Tenho uma lembrança muito antiga de estar na praia em família, e meu tio me chamar para entrar na água. Eu fui confiante em sua direção, coloquei os pés na água, senti areia envolve-los, como se formasse um molde dos meus pés a cada passo, quando sem aviso algum o raso se tornou profundo, o nível da água foi parar no meu pescoço, me assustei, meu tio me segurou.
É tão interessante ficar no raso, sentia que tinha total domínio sobre a situação, não havia grandes riscos além de perder a experiencia da profundidade. Para quem nunca havia vivido, óbvio que me assustei, mas ter alguém que me segurou fez toda diferença.
Existe um mistério no mar, uma magia, que me convida a chegar perto, mesmo com medo. Evito ir para águas mais profundas, pois não sei nadar. O que não é verdadeiro se a água for apenas uma metáfora. Aí a figura muda, já tomei muito caldo da vida, já vivi no raso e me impedi de experimentar águas mais profundas, até que diante da existência aprendi a nadar.
Cada crise existencial uma onda mais alta a ser atravessada. Lembro que em 2004 o mundo inteiro se voltou para a natureza quando a notícia de um tsunami na Ásia chocou a todos, um fato interessante foi um casal de brasileiros que estavam no momento da grande onda e sobreviveram por um único motivo: estavam mergulhando.
Às vezes olho para a superfície do mar da minha vida e sinto desconforto, medo, insegurança, vejo ondas gigantescas, mas se me recordo de mergulhar, então encontro calmaria em meio ao caos.
Seguindo com a metáfora do mar, não posso deixar de dizer que muitos processos terapêuticos (para não dizer todos), começam exatamente assim: uma pessoa que chega ao consultório falando sobre amenidades, uma dor de cabeça, uma ansiedade, um dia difícil. O começo é raso, é da beira da praia.
Com o tempo, o paciente ganha mais intimidade e começa a falar das ondas que, de seu ponto de vista, são como tsunamis e de como é difícil atravessá-los. Ora se arriscam a ir em direção às ondas, ora voltam para o raso onde podem construir castelos na areia e se distraírem.
O fato é que como terapeuta eu os acompanho, mas sempre convido a entrarem na água. Em um lugar um pouco mais profundo, que eu pessoalmente já conheci, mas que ao mesmo tempo desconheço por não ser o meu mar e sim do meu paciente.

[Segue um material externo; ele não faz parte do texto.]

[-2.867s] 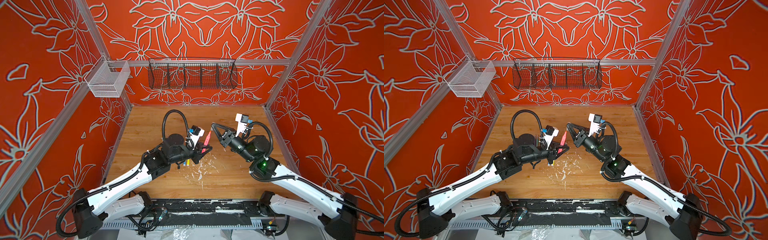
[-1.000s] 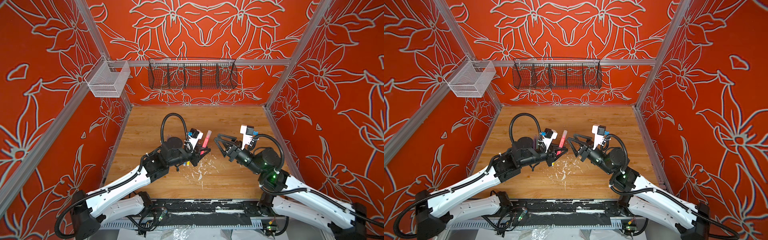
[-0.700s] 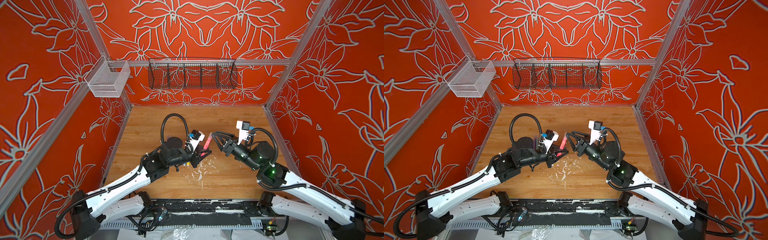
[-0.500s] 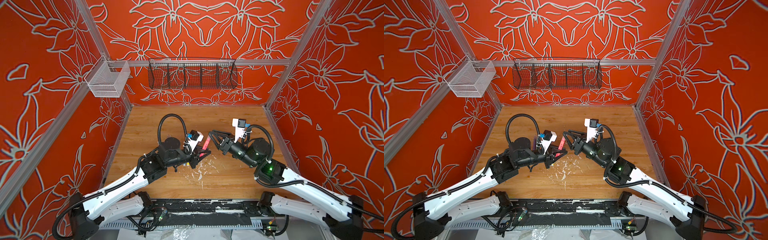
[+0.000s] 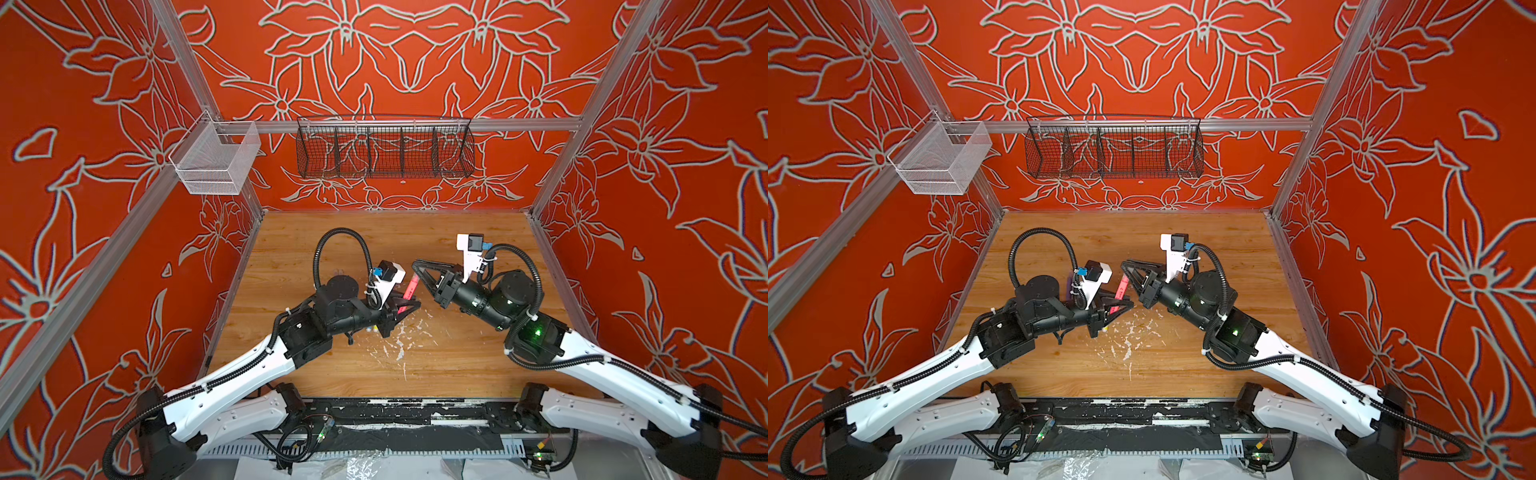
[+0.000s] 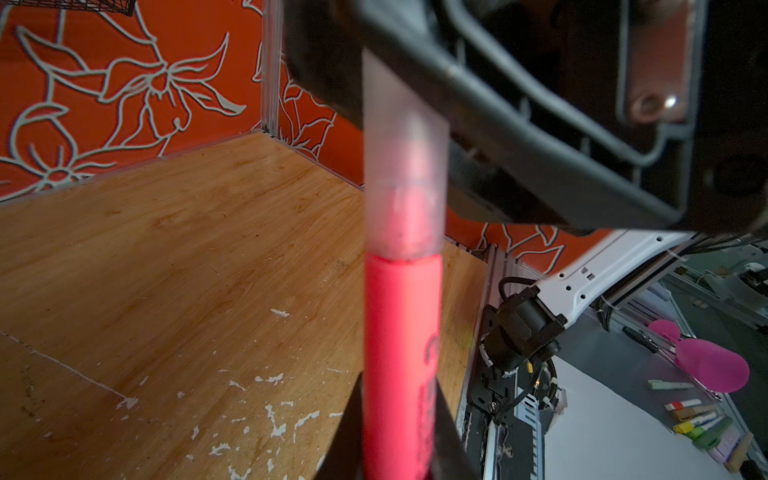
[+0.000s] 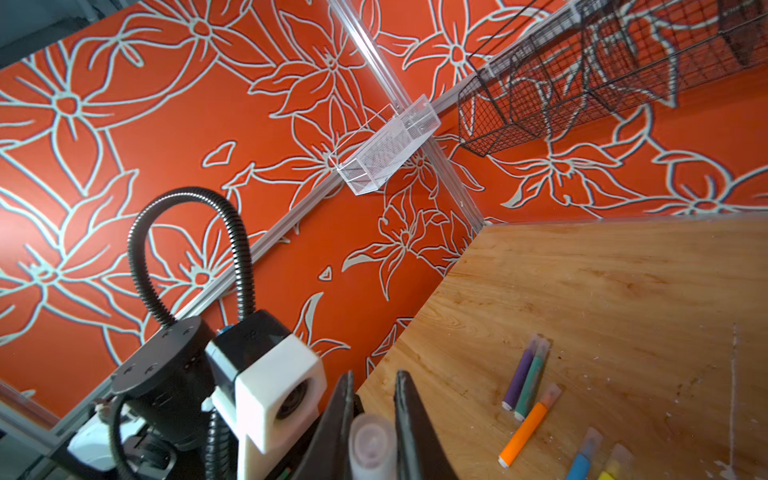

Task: Insert the pens into the pen caps
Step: 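Push the cap down onto the pink marker tip with the right gripper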

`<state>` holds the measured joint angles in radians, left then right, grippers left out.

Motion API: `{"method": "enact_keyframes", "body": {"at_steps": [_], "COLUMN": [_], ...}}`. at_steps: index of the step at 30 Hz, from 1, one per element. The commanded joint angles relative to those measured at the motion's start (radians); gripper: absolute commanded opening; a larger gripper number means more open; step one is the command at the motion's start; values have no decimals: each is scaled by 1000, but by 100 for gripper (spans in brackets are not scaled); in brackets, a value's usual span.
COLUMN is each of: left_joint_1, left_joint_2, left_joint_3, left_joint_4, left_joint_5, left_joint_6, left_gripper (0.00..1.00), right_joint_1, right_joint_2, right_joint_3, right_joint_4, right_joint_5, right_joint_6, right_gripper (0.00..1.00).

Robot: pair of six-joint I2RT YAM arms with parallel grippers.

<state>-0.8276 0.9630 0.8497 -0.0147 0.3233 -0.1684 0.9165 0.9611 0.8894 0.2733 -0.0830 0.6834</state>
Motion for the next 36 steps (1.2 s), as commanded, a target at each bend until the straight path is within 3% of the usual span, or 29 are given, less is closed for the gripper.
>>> {"method": "enact_keyframes", "body": {"at_steps": [1,15,20,29,36], "left_joint_1": [-1,-1,1,13,80], "left_joint_2": [-20,-8,90,166,157], "left_joint_3": [-6,-26,97,244,297], "left_joint_4": [43,103,78,87,69], "left_joint_5": [-7,-280,-418,-445,-360], "left_joint_6": [22,10,18,7,-64], "left_gripper": [0,0,0,0,0], "right_joint_1": [0,99,153,214,290], "right_joint_2": [1,22,30,21,9], "right_joint_3": [-4,-211,-240,-324,-355], "right_joint_4": [8,56,64,144,180], "right_joint_5": [-27,37,62,81,118], "right_joint_6": [12,57,58,91,97], "right_gripper": [0,0,0,0,0]}}
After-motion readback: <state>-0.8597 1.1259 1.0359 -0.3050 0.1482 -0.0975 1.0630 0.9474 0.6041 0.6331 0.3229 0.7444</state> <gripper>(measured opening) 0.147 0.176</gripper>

Nessa etapa como terapeuta, meu desafio é ter paciência, estar próximo, observando, até que o cliente decide que quer mergulhar, na areia quente os pés estão queimando, o desconforto só pode ser aliviado ao entrar na água. Então nos damos as mãos e mergulhamos.
O que descobrimos dentro do mar é um mundo totalmente novo, silencioso, não há caos. As ondas passam por nós e olhamos para elas da profundidade onde conseguimos chegar. Agora a confiança básica volta a ganhar força dentro desse paciente.
Falar de si nem sempre é fácil, precisei de uma metáfora para falar de mim, precisei chamar de mar, o que na verdade é tudo que meu coração vive e sente diante da vida. Se eu fosse nomear cada onda, das vezes em que quase desisti de mim mesmo, não caberia tantas situações em um único texto.
Sinto que abrir o coração é desafiar-se entrar na água, primeiro no raso, depois no profundo, aprender a nadar e não ser arrastado pelos tsunamis. E para isso nem sempre poderei fazer isso sozinho, que bom que naquele dia meu tio me impediu de me afogar, que bom que na vida tive e tenho pessoas que me estenderam a mão, terapeutas, amigos, família, esposa. São meus baluartes para seguir caminhando.
Que o coração aberto não se feche mais, e que aberto ele possa continuar batendo bem vivo, em sintonia com o mar da vida, com as ondas que vem e que vão e em um eterno ciclo de mudança e transformação.